Os tribunais proibiram em 2016 o contacto com vítimas de violência doméstica a 423 agressores e existem atualmente 505 pessoas monitorizadas por geo-localização, uma medida de vigilância eletrónica que o Governo acredita ter impedido homicídios.

Entre janeiro e setembro de 2016, foram aplicadas pelos tribunais 423 medidas de proibição de contacto entre agressor e vítima, fiscalizadas por vigilância eletrónica. O recurso a estas medidas tem registado um aumento significativo (152 em 2012, 229 em 2013, 313 em 2014, 558 em 2015)”, refere um comunicado do Ministério da Justiça, esta quinta-feira divulgado.

Os dados foram divulgados na véspera do Dia Internacional para a Eliminação da Violência Contra as Mulheres, assinalado a 25 de novembro desde que em 1999 a ONU instituiu a data com uma resolução. Esta quinta-feira foi lançada uma nova campanha contra a violência doméstica, denominada “Comunidade Ativa Contra a Violência”.

Segundo os dados esta quinta-feira divulgados pelo Ministério da Justiça, “a 30 de setembro existiam 505 indivíduos monitorizados por geo-localização“.

De salientar que, desde que o programa foi lançado, não há registo de nenhum caso de homicídio conjugal no contexto de vigilância eletrónica, acreditando-se também que foi possível reduzir a prevalência na ocorrência de novas agressões (20 no total)”, acrescenta o comunicado.

Os dados indicam ainda que há 1.025 pessoas abrangidas pelo programa de tele-assistência, um serviço que lhes assegura uma resposta rápida em situações de perigo 24 horas por dia.

Desde o início do programa de tele-assistência, foram aplicadas 2.134 medidas, estando neste momento 1.025 ativas.
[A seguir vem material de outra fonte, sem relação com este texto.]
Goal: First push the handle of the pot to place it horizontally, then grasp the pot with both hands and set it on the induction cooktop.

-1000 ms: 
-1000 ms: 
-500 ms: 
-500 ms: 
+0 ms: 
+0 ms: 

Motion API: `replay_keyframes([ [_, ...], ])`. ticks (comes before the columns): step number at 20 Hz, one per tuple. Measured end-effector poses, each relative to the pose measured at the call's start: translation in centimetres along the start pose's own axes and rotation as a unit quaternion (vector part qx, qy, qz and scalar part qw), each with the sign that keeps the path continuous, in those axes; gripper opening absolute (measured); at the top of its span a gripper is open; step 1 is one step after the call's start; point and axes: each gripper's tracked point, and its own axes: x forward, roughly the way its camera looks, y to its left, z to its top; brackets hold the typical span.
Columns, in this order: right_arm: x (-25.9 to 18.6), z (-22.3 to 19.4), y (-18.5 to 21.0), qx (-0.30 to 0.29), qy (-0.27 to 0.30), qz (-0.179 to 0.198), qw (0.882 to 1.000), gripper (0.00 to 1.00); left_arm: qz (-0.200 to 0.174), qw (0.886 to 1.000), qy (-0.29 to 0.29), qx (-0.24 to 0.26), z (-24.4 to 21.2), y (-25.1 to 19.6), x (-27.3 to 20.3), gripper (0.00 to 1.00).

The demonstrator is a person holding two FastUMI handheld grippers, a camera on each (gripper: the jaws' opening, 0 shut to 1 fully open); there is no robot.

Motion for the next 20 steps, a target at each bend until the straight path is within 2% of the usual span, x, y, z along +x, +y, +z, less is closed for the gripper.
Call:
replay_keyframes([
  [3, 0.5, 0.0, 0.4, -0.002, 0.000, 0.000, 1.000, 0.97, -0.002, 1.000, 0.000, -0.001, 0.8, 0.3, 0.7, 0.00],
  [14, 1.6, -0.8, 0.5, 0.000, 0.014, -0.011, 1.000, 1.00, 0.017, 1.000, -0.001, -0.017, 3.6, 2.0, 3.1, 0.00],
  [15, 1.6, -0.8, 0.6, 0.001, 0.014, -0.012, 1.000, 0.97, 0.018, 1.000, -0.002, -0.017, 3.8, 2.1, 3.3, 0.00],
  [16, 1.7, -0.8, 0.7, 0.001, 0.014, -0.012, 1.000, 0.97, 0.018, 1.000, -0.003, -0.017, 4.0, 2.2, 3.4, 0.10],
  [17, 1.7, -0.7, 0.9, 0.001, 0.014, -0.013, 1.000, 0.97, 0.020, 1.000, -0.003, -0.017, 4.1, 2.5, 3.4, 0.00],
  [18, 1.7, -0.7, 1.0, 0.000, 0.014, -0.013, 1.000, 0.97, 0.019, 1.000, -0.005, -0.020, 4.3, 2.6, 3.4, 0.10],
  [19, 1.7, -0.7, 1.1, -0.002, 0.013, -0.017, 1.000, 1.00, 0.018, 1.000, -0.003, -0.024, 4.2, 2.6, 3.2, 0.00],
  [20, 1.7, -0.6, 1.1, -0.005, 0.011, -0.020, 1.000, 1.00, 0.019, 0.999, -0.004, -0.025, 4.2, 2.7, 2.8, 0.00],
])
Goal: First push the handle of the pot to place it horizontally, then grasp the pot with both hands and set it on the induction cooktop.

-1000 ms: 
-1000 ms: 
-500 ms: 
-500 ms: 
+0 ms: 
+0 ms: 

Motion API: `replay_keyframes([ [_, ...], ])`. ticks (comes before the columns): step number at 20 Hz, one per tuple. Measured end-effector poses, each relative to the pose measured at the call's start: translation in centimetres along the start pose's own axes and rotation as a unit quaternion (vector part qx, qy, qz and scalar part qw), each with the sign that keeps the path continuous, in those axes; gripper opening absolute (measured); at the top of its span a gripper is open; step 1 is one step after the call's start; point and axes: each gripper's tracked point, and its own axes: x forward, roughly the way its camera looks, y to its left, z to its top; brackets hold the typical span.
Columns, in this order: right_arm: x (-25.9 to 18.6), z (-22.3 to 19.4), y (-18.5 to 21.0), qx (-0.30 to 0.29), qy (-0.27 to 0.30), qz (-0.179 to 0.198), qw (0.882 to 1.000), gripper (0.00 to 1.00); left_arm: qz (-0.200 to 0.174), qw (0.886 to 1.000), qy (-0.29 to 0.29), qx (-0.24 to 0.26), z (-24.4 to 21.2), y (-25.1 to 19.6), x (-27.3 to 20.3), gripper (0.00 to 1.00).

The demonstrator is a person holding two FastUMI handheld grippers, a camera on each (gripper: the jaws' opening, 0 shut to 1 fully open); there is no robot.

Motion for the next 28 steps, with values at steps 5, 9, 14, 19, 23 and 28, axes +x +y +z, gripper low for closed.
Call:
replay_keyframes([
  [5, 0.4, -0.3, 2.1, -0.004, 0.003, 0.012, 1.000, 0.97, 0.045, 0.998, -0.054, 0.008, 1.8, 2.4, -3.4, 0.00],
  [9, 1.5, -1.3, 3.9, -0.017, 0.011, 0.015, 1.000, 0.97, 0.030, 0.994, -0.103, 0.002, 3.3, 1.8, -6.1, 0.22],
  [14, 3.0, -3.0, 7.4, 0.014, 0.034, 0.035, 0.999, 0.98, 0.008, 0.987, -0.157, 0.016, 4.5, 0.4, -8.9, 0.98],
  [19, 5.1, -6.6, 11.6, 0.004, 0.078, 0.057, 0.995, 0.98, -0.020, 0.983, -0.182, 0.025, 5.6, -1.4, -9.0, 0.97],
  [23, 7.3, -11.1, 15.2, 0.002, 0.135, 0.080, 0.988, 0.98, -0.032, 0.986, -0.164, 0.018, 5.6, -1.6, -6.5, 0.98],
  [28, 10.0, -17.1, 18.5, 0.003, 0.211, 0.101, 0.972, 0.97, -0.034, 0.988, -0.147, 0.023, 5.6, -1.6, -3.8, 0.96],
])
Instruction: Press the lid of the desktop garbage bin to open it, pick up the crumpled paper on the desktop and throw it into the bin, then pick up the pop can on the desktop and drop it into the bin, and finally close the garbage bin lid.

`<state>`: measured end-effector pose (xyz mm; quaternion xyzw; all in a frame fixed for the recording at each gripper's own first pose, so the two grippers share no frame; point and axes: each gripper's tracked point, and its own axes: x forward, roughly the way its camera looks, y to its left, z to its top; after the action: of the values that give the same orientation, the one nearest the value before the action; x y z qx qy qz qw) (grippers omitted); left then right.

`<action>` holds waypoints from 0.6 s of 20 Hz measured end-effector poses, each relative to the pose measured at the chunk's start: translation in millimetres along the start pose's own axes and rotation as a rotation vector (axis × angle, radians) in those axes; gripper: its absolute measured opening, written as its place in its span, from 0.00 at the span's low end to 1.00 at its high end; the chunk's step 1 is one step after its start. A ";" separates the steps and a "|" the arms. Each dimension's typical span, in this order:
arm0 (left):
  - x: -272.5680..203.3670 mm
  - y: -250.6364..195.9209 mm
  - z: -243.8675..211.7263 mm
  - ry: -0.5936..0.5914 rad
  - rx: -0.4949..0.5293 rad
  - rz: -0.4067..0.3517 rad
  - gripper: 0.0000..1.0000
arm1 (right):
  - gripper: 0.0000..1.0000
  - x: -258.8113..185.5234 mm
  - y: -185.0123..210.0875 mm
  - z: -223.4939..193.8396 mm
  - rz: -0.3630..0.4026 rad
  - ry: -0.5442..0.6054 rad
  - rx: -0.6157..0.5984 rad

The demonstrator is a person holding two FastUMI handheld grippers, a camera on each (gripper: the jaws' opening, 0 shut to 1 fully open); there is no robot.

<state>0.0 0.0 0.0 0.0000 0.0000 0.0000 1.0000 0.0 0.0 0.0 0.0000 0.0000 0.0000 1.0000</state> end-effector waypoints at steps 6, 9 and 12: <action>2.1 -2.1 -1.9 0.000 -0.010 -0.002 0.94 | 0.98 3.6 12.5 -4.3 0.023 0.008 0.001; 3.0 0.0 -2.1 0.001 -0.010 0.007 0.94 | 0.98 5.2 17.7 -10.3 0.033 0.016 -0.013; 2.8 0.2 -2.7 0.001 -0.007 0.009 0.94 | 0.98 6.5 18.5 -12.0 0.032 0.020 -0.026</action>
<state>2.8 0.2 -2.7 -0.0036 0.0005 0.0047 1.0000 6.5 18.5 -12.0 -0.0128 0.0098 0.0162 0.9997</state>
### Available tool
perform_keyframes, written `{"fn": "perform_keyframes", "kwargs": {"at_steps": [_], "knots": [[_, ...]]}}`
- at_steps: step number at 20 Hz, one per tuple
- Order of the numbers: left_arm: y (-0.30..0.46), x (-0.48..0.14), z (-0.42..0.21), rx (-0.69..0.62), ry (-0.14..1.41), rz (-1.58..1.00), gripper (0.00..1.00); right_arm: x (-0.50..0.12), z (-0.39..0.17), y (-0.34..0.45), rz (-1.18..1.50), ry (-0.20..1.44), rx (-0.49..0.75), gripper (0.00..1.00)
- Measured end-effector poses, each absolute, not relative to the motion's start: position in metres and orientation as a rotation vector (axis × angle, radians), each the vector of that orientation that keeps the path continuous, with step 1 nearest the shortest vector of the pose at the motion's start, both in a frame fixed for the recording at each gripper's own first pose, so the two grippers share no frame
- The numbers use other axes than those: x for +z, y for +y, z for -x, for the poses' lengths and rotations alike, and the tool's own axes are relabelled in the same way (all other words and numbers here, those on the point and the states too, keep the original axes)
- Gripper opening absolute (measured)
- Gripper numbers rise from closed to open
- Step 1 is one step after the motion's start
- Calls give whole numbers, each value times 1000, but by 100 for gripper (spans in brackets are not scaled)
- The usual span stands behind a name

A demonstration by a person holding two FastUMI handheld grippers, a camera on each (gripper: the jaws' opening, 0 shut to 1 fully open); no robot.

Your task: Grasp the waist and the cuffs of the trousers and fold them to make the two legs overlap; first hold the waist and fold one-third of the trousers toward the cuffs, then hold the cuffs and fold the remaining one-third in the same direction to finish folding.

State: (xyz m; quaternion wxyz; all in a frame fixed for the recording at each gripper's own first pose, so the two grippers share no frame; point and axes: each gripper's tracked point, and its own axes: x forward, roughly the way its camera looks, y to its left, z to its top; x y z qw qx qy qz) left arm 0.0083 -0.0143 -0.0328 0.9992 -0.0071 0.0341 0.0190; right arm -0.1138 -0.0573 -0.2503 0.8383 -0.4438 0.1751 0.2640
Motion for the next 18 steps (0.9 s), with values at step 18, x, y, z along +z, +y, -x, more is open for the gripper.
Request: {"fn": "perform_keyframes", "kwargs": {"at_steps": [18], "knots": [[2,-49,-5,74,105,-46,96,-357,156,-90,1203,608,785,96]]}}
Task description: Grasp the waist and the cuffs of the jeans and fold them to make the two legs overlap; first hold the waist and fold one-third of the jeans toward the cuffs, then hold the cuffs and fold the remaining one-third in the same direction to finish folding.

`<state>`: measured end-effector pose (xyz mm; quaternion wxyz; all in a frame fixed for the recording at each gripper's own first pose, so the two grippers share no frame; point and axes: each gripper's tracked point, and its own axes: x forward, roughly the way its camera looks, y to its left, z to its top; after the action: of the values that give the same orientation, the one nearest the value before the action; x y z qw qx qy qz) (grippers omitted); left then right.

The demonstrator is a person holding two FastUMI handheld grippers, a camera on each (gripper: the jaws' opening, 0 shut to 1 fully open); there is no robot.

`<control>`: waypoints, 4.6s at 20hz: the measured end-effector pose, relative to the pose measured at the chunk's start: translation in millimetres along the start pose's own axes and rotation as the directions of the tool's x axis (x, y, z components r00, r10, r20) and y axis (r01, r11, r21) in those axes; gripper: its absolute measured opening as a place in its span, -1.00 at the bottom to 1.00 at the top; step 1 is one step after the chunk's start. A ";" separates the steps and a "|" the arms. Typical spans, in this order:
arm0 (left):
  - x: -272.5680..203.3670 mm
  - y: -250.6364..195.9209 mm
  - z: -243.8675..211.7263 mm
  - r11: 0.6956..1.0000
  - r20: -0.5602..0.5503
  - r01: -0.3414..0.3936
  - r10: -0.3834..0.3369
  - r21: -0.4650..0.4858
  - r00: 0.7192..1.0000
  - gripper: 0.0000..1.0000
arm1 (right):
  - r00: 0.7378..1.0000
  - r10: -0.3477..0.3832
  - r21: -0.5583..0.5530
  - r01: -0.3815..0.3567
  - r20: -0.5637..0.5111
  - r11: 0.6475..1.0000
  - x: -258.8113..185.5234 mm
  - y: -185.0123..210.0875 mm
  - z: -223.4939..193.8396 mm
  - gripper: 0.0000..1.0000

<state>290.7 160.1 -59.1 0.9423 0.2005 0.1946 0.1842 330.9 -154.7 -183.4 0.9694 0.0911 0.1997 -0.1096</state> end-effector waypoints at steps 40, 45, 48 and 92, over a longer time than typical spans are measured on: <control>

Em 2014, foram aplicadas 275 medidas de proteção por tele-assistência e em 2015 foram aplicadas 638″, precisou o documento do Ministério da Justiça.

Sobre o Programa de Agressores de Violência Doméstica (PAVD), lançado em 2009, “já foi aplicado a um universo 1.706 indivíduos a cumprirem medidas não privativas de liberdade”, sendo que a este programa estão afetos “cerca de 130 técnicos superiores de reinserção social, com formação preferencialmente em psicologia”, que “utilizam esta metodologia, com resultados ao nível da contenção comportamental e da diminuição da reincidência”.

No que diz respeito à atuação das forças de segurança, o comunicado do Ministério da Justiça destaca que “a PSP e a GNR efetuaram, desde 01 de janeiro deste ano e até ao momento, cerca de 50 mil avaliações e reavaliações de risco de vítimas de violência doméstica”.

A Avaliação de Risco é feita pelas forças de segurança com recurso, entre outros elementos, às Fichas de Avaliação de Risco, as quais permitem determinar as soluções mais adequadas à necessária proteção da vítima a definir pelos magistrados, bem como, proceder a um acompanhamento de maior proximidade das vítimas”, explica o documento.

O Governo recorda ainda que em setembro passado o Conselho de Ministros aprovou uma “Equipa de Análise Retrospetiva de Homicídio em contexto de violência doméstica, mecanismo de análise crítica com vista a melhorar as respostas sociais existentes nesta matéria” e que está a ser preparado um estudo de avaliação “do impacto das políticas públicas de combate à violência doméstica nos últimos 15 anos, que ficará a cargo da Comissão para a Cidadania e Igualdade de Género”.

Em 2015, 29 mulheres morreram em Portugal vítimas de violência doméstica, tendo sido registadas 26.595 denúncias.

A nível europeu, segundo dados oficiais, uma em cada três mulheres é vítima de violência física ou sexual e, a nível global, 35% das mulheres são alvo de violência ao longo da vida, a maioria no contexto das suas relações de intimidade.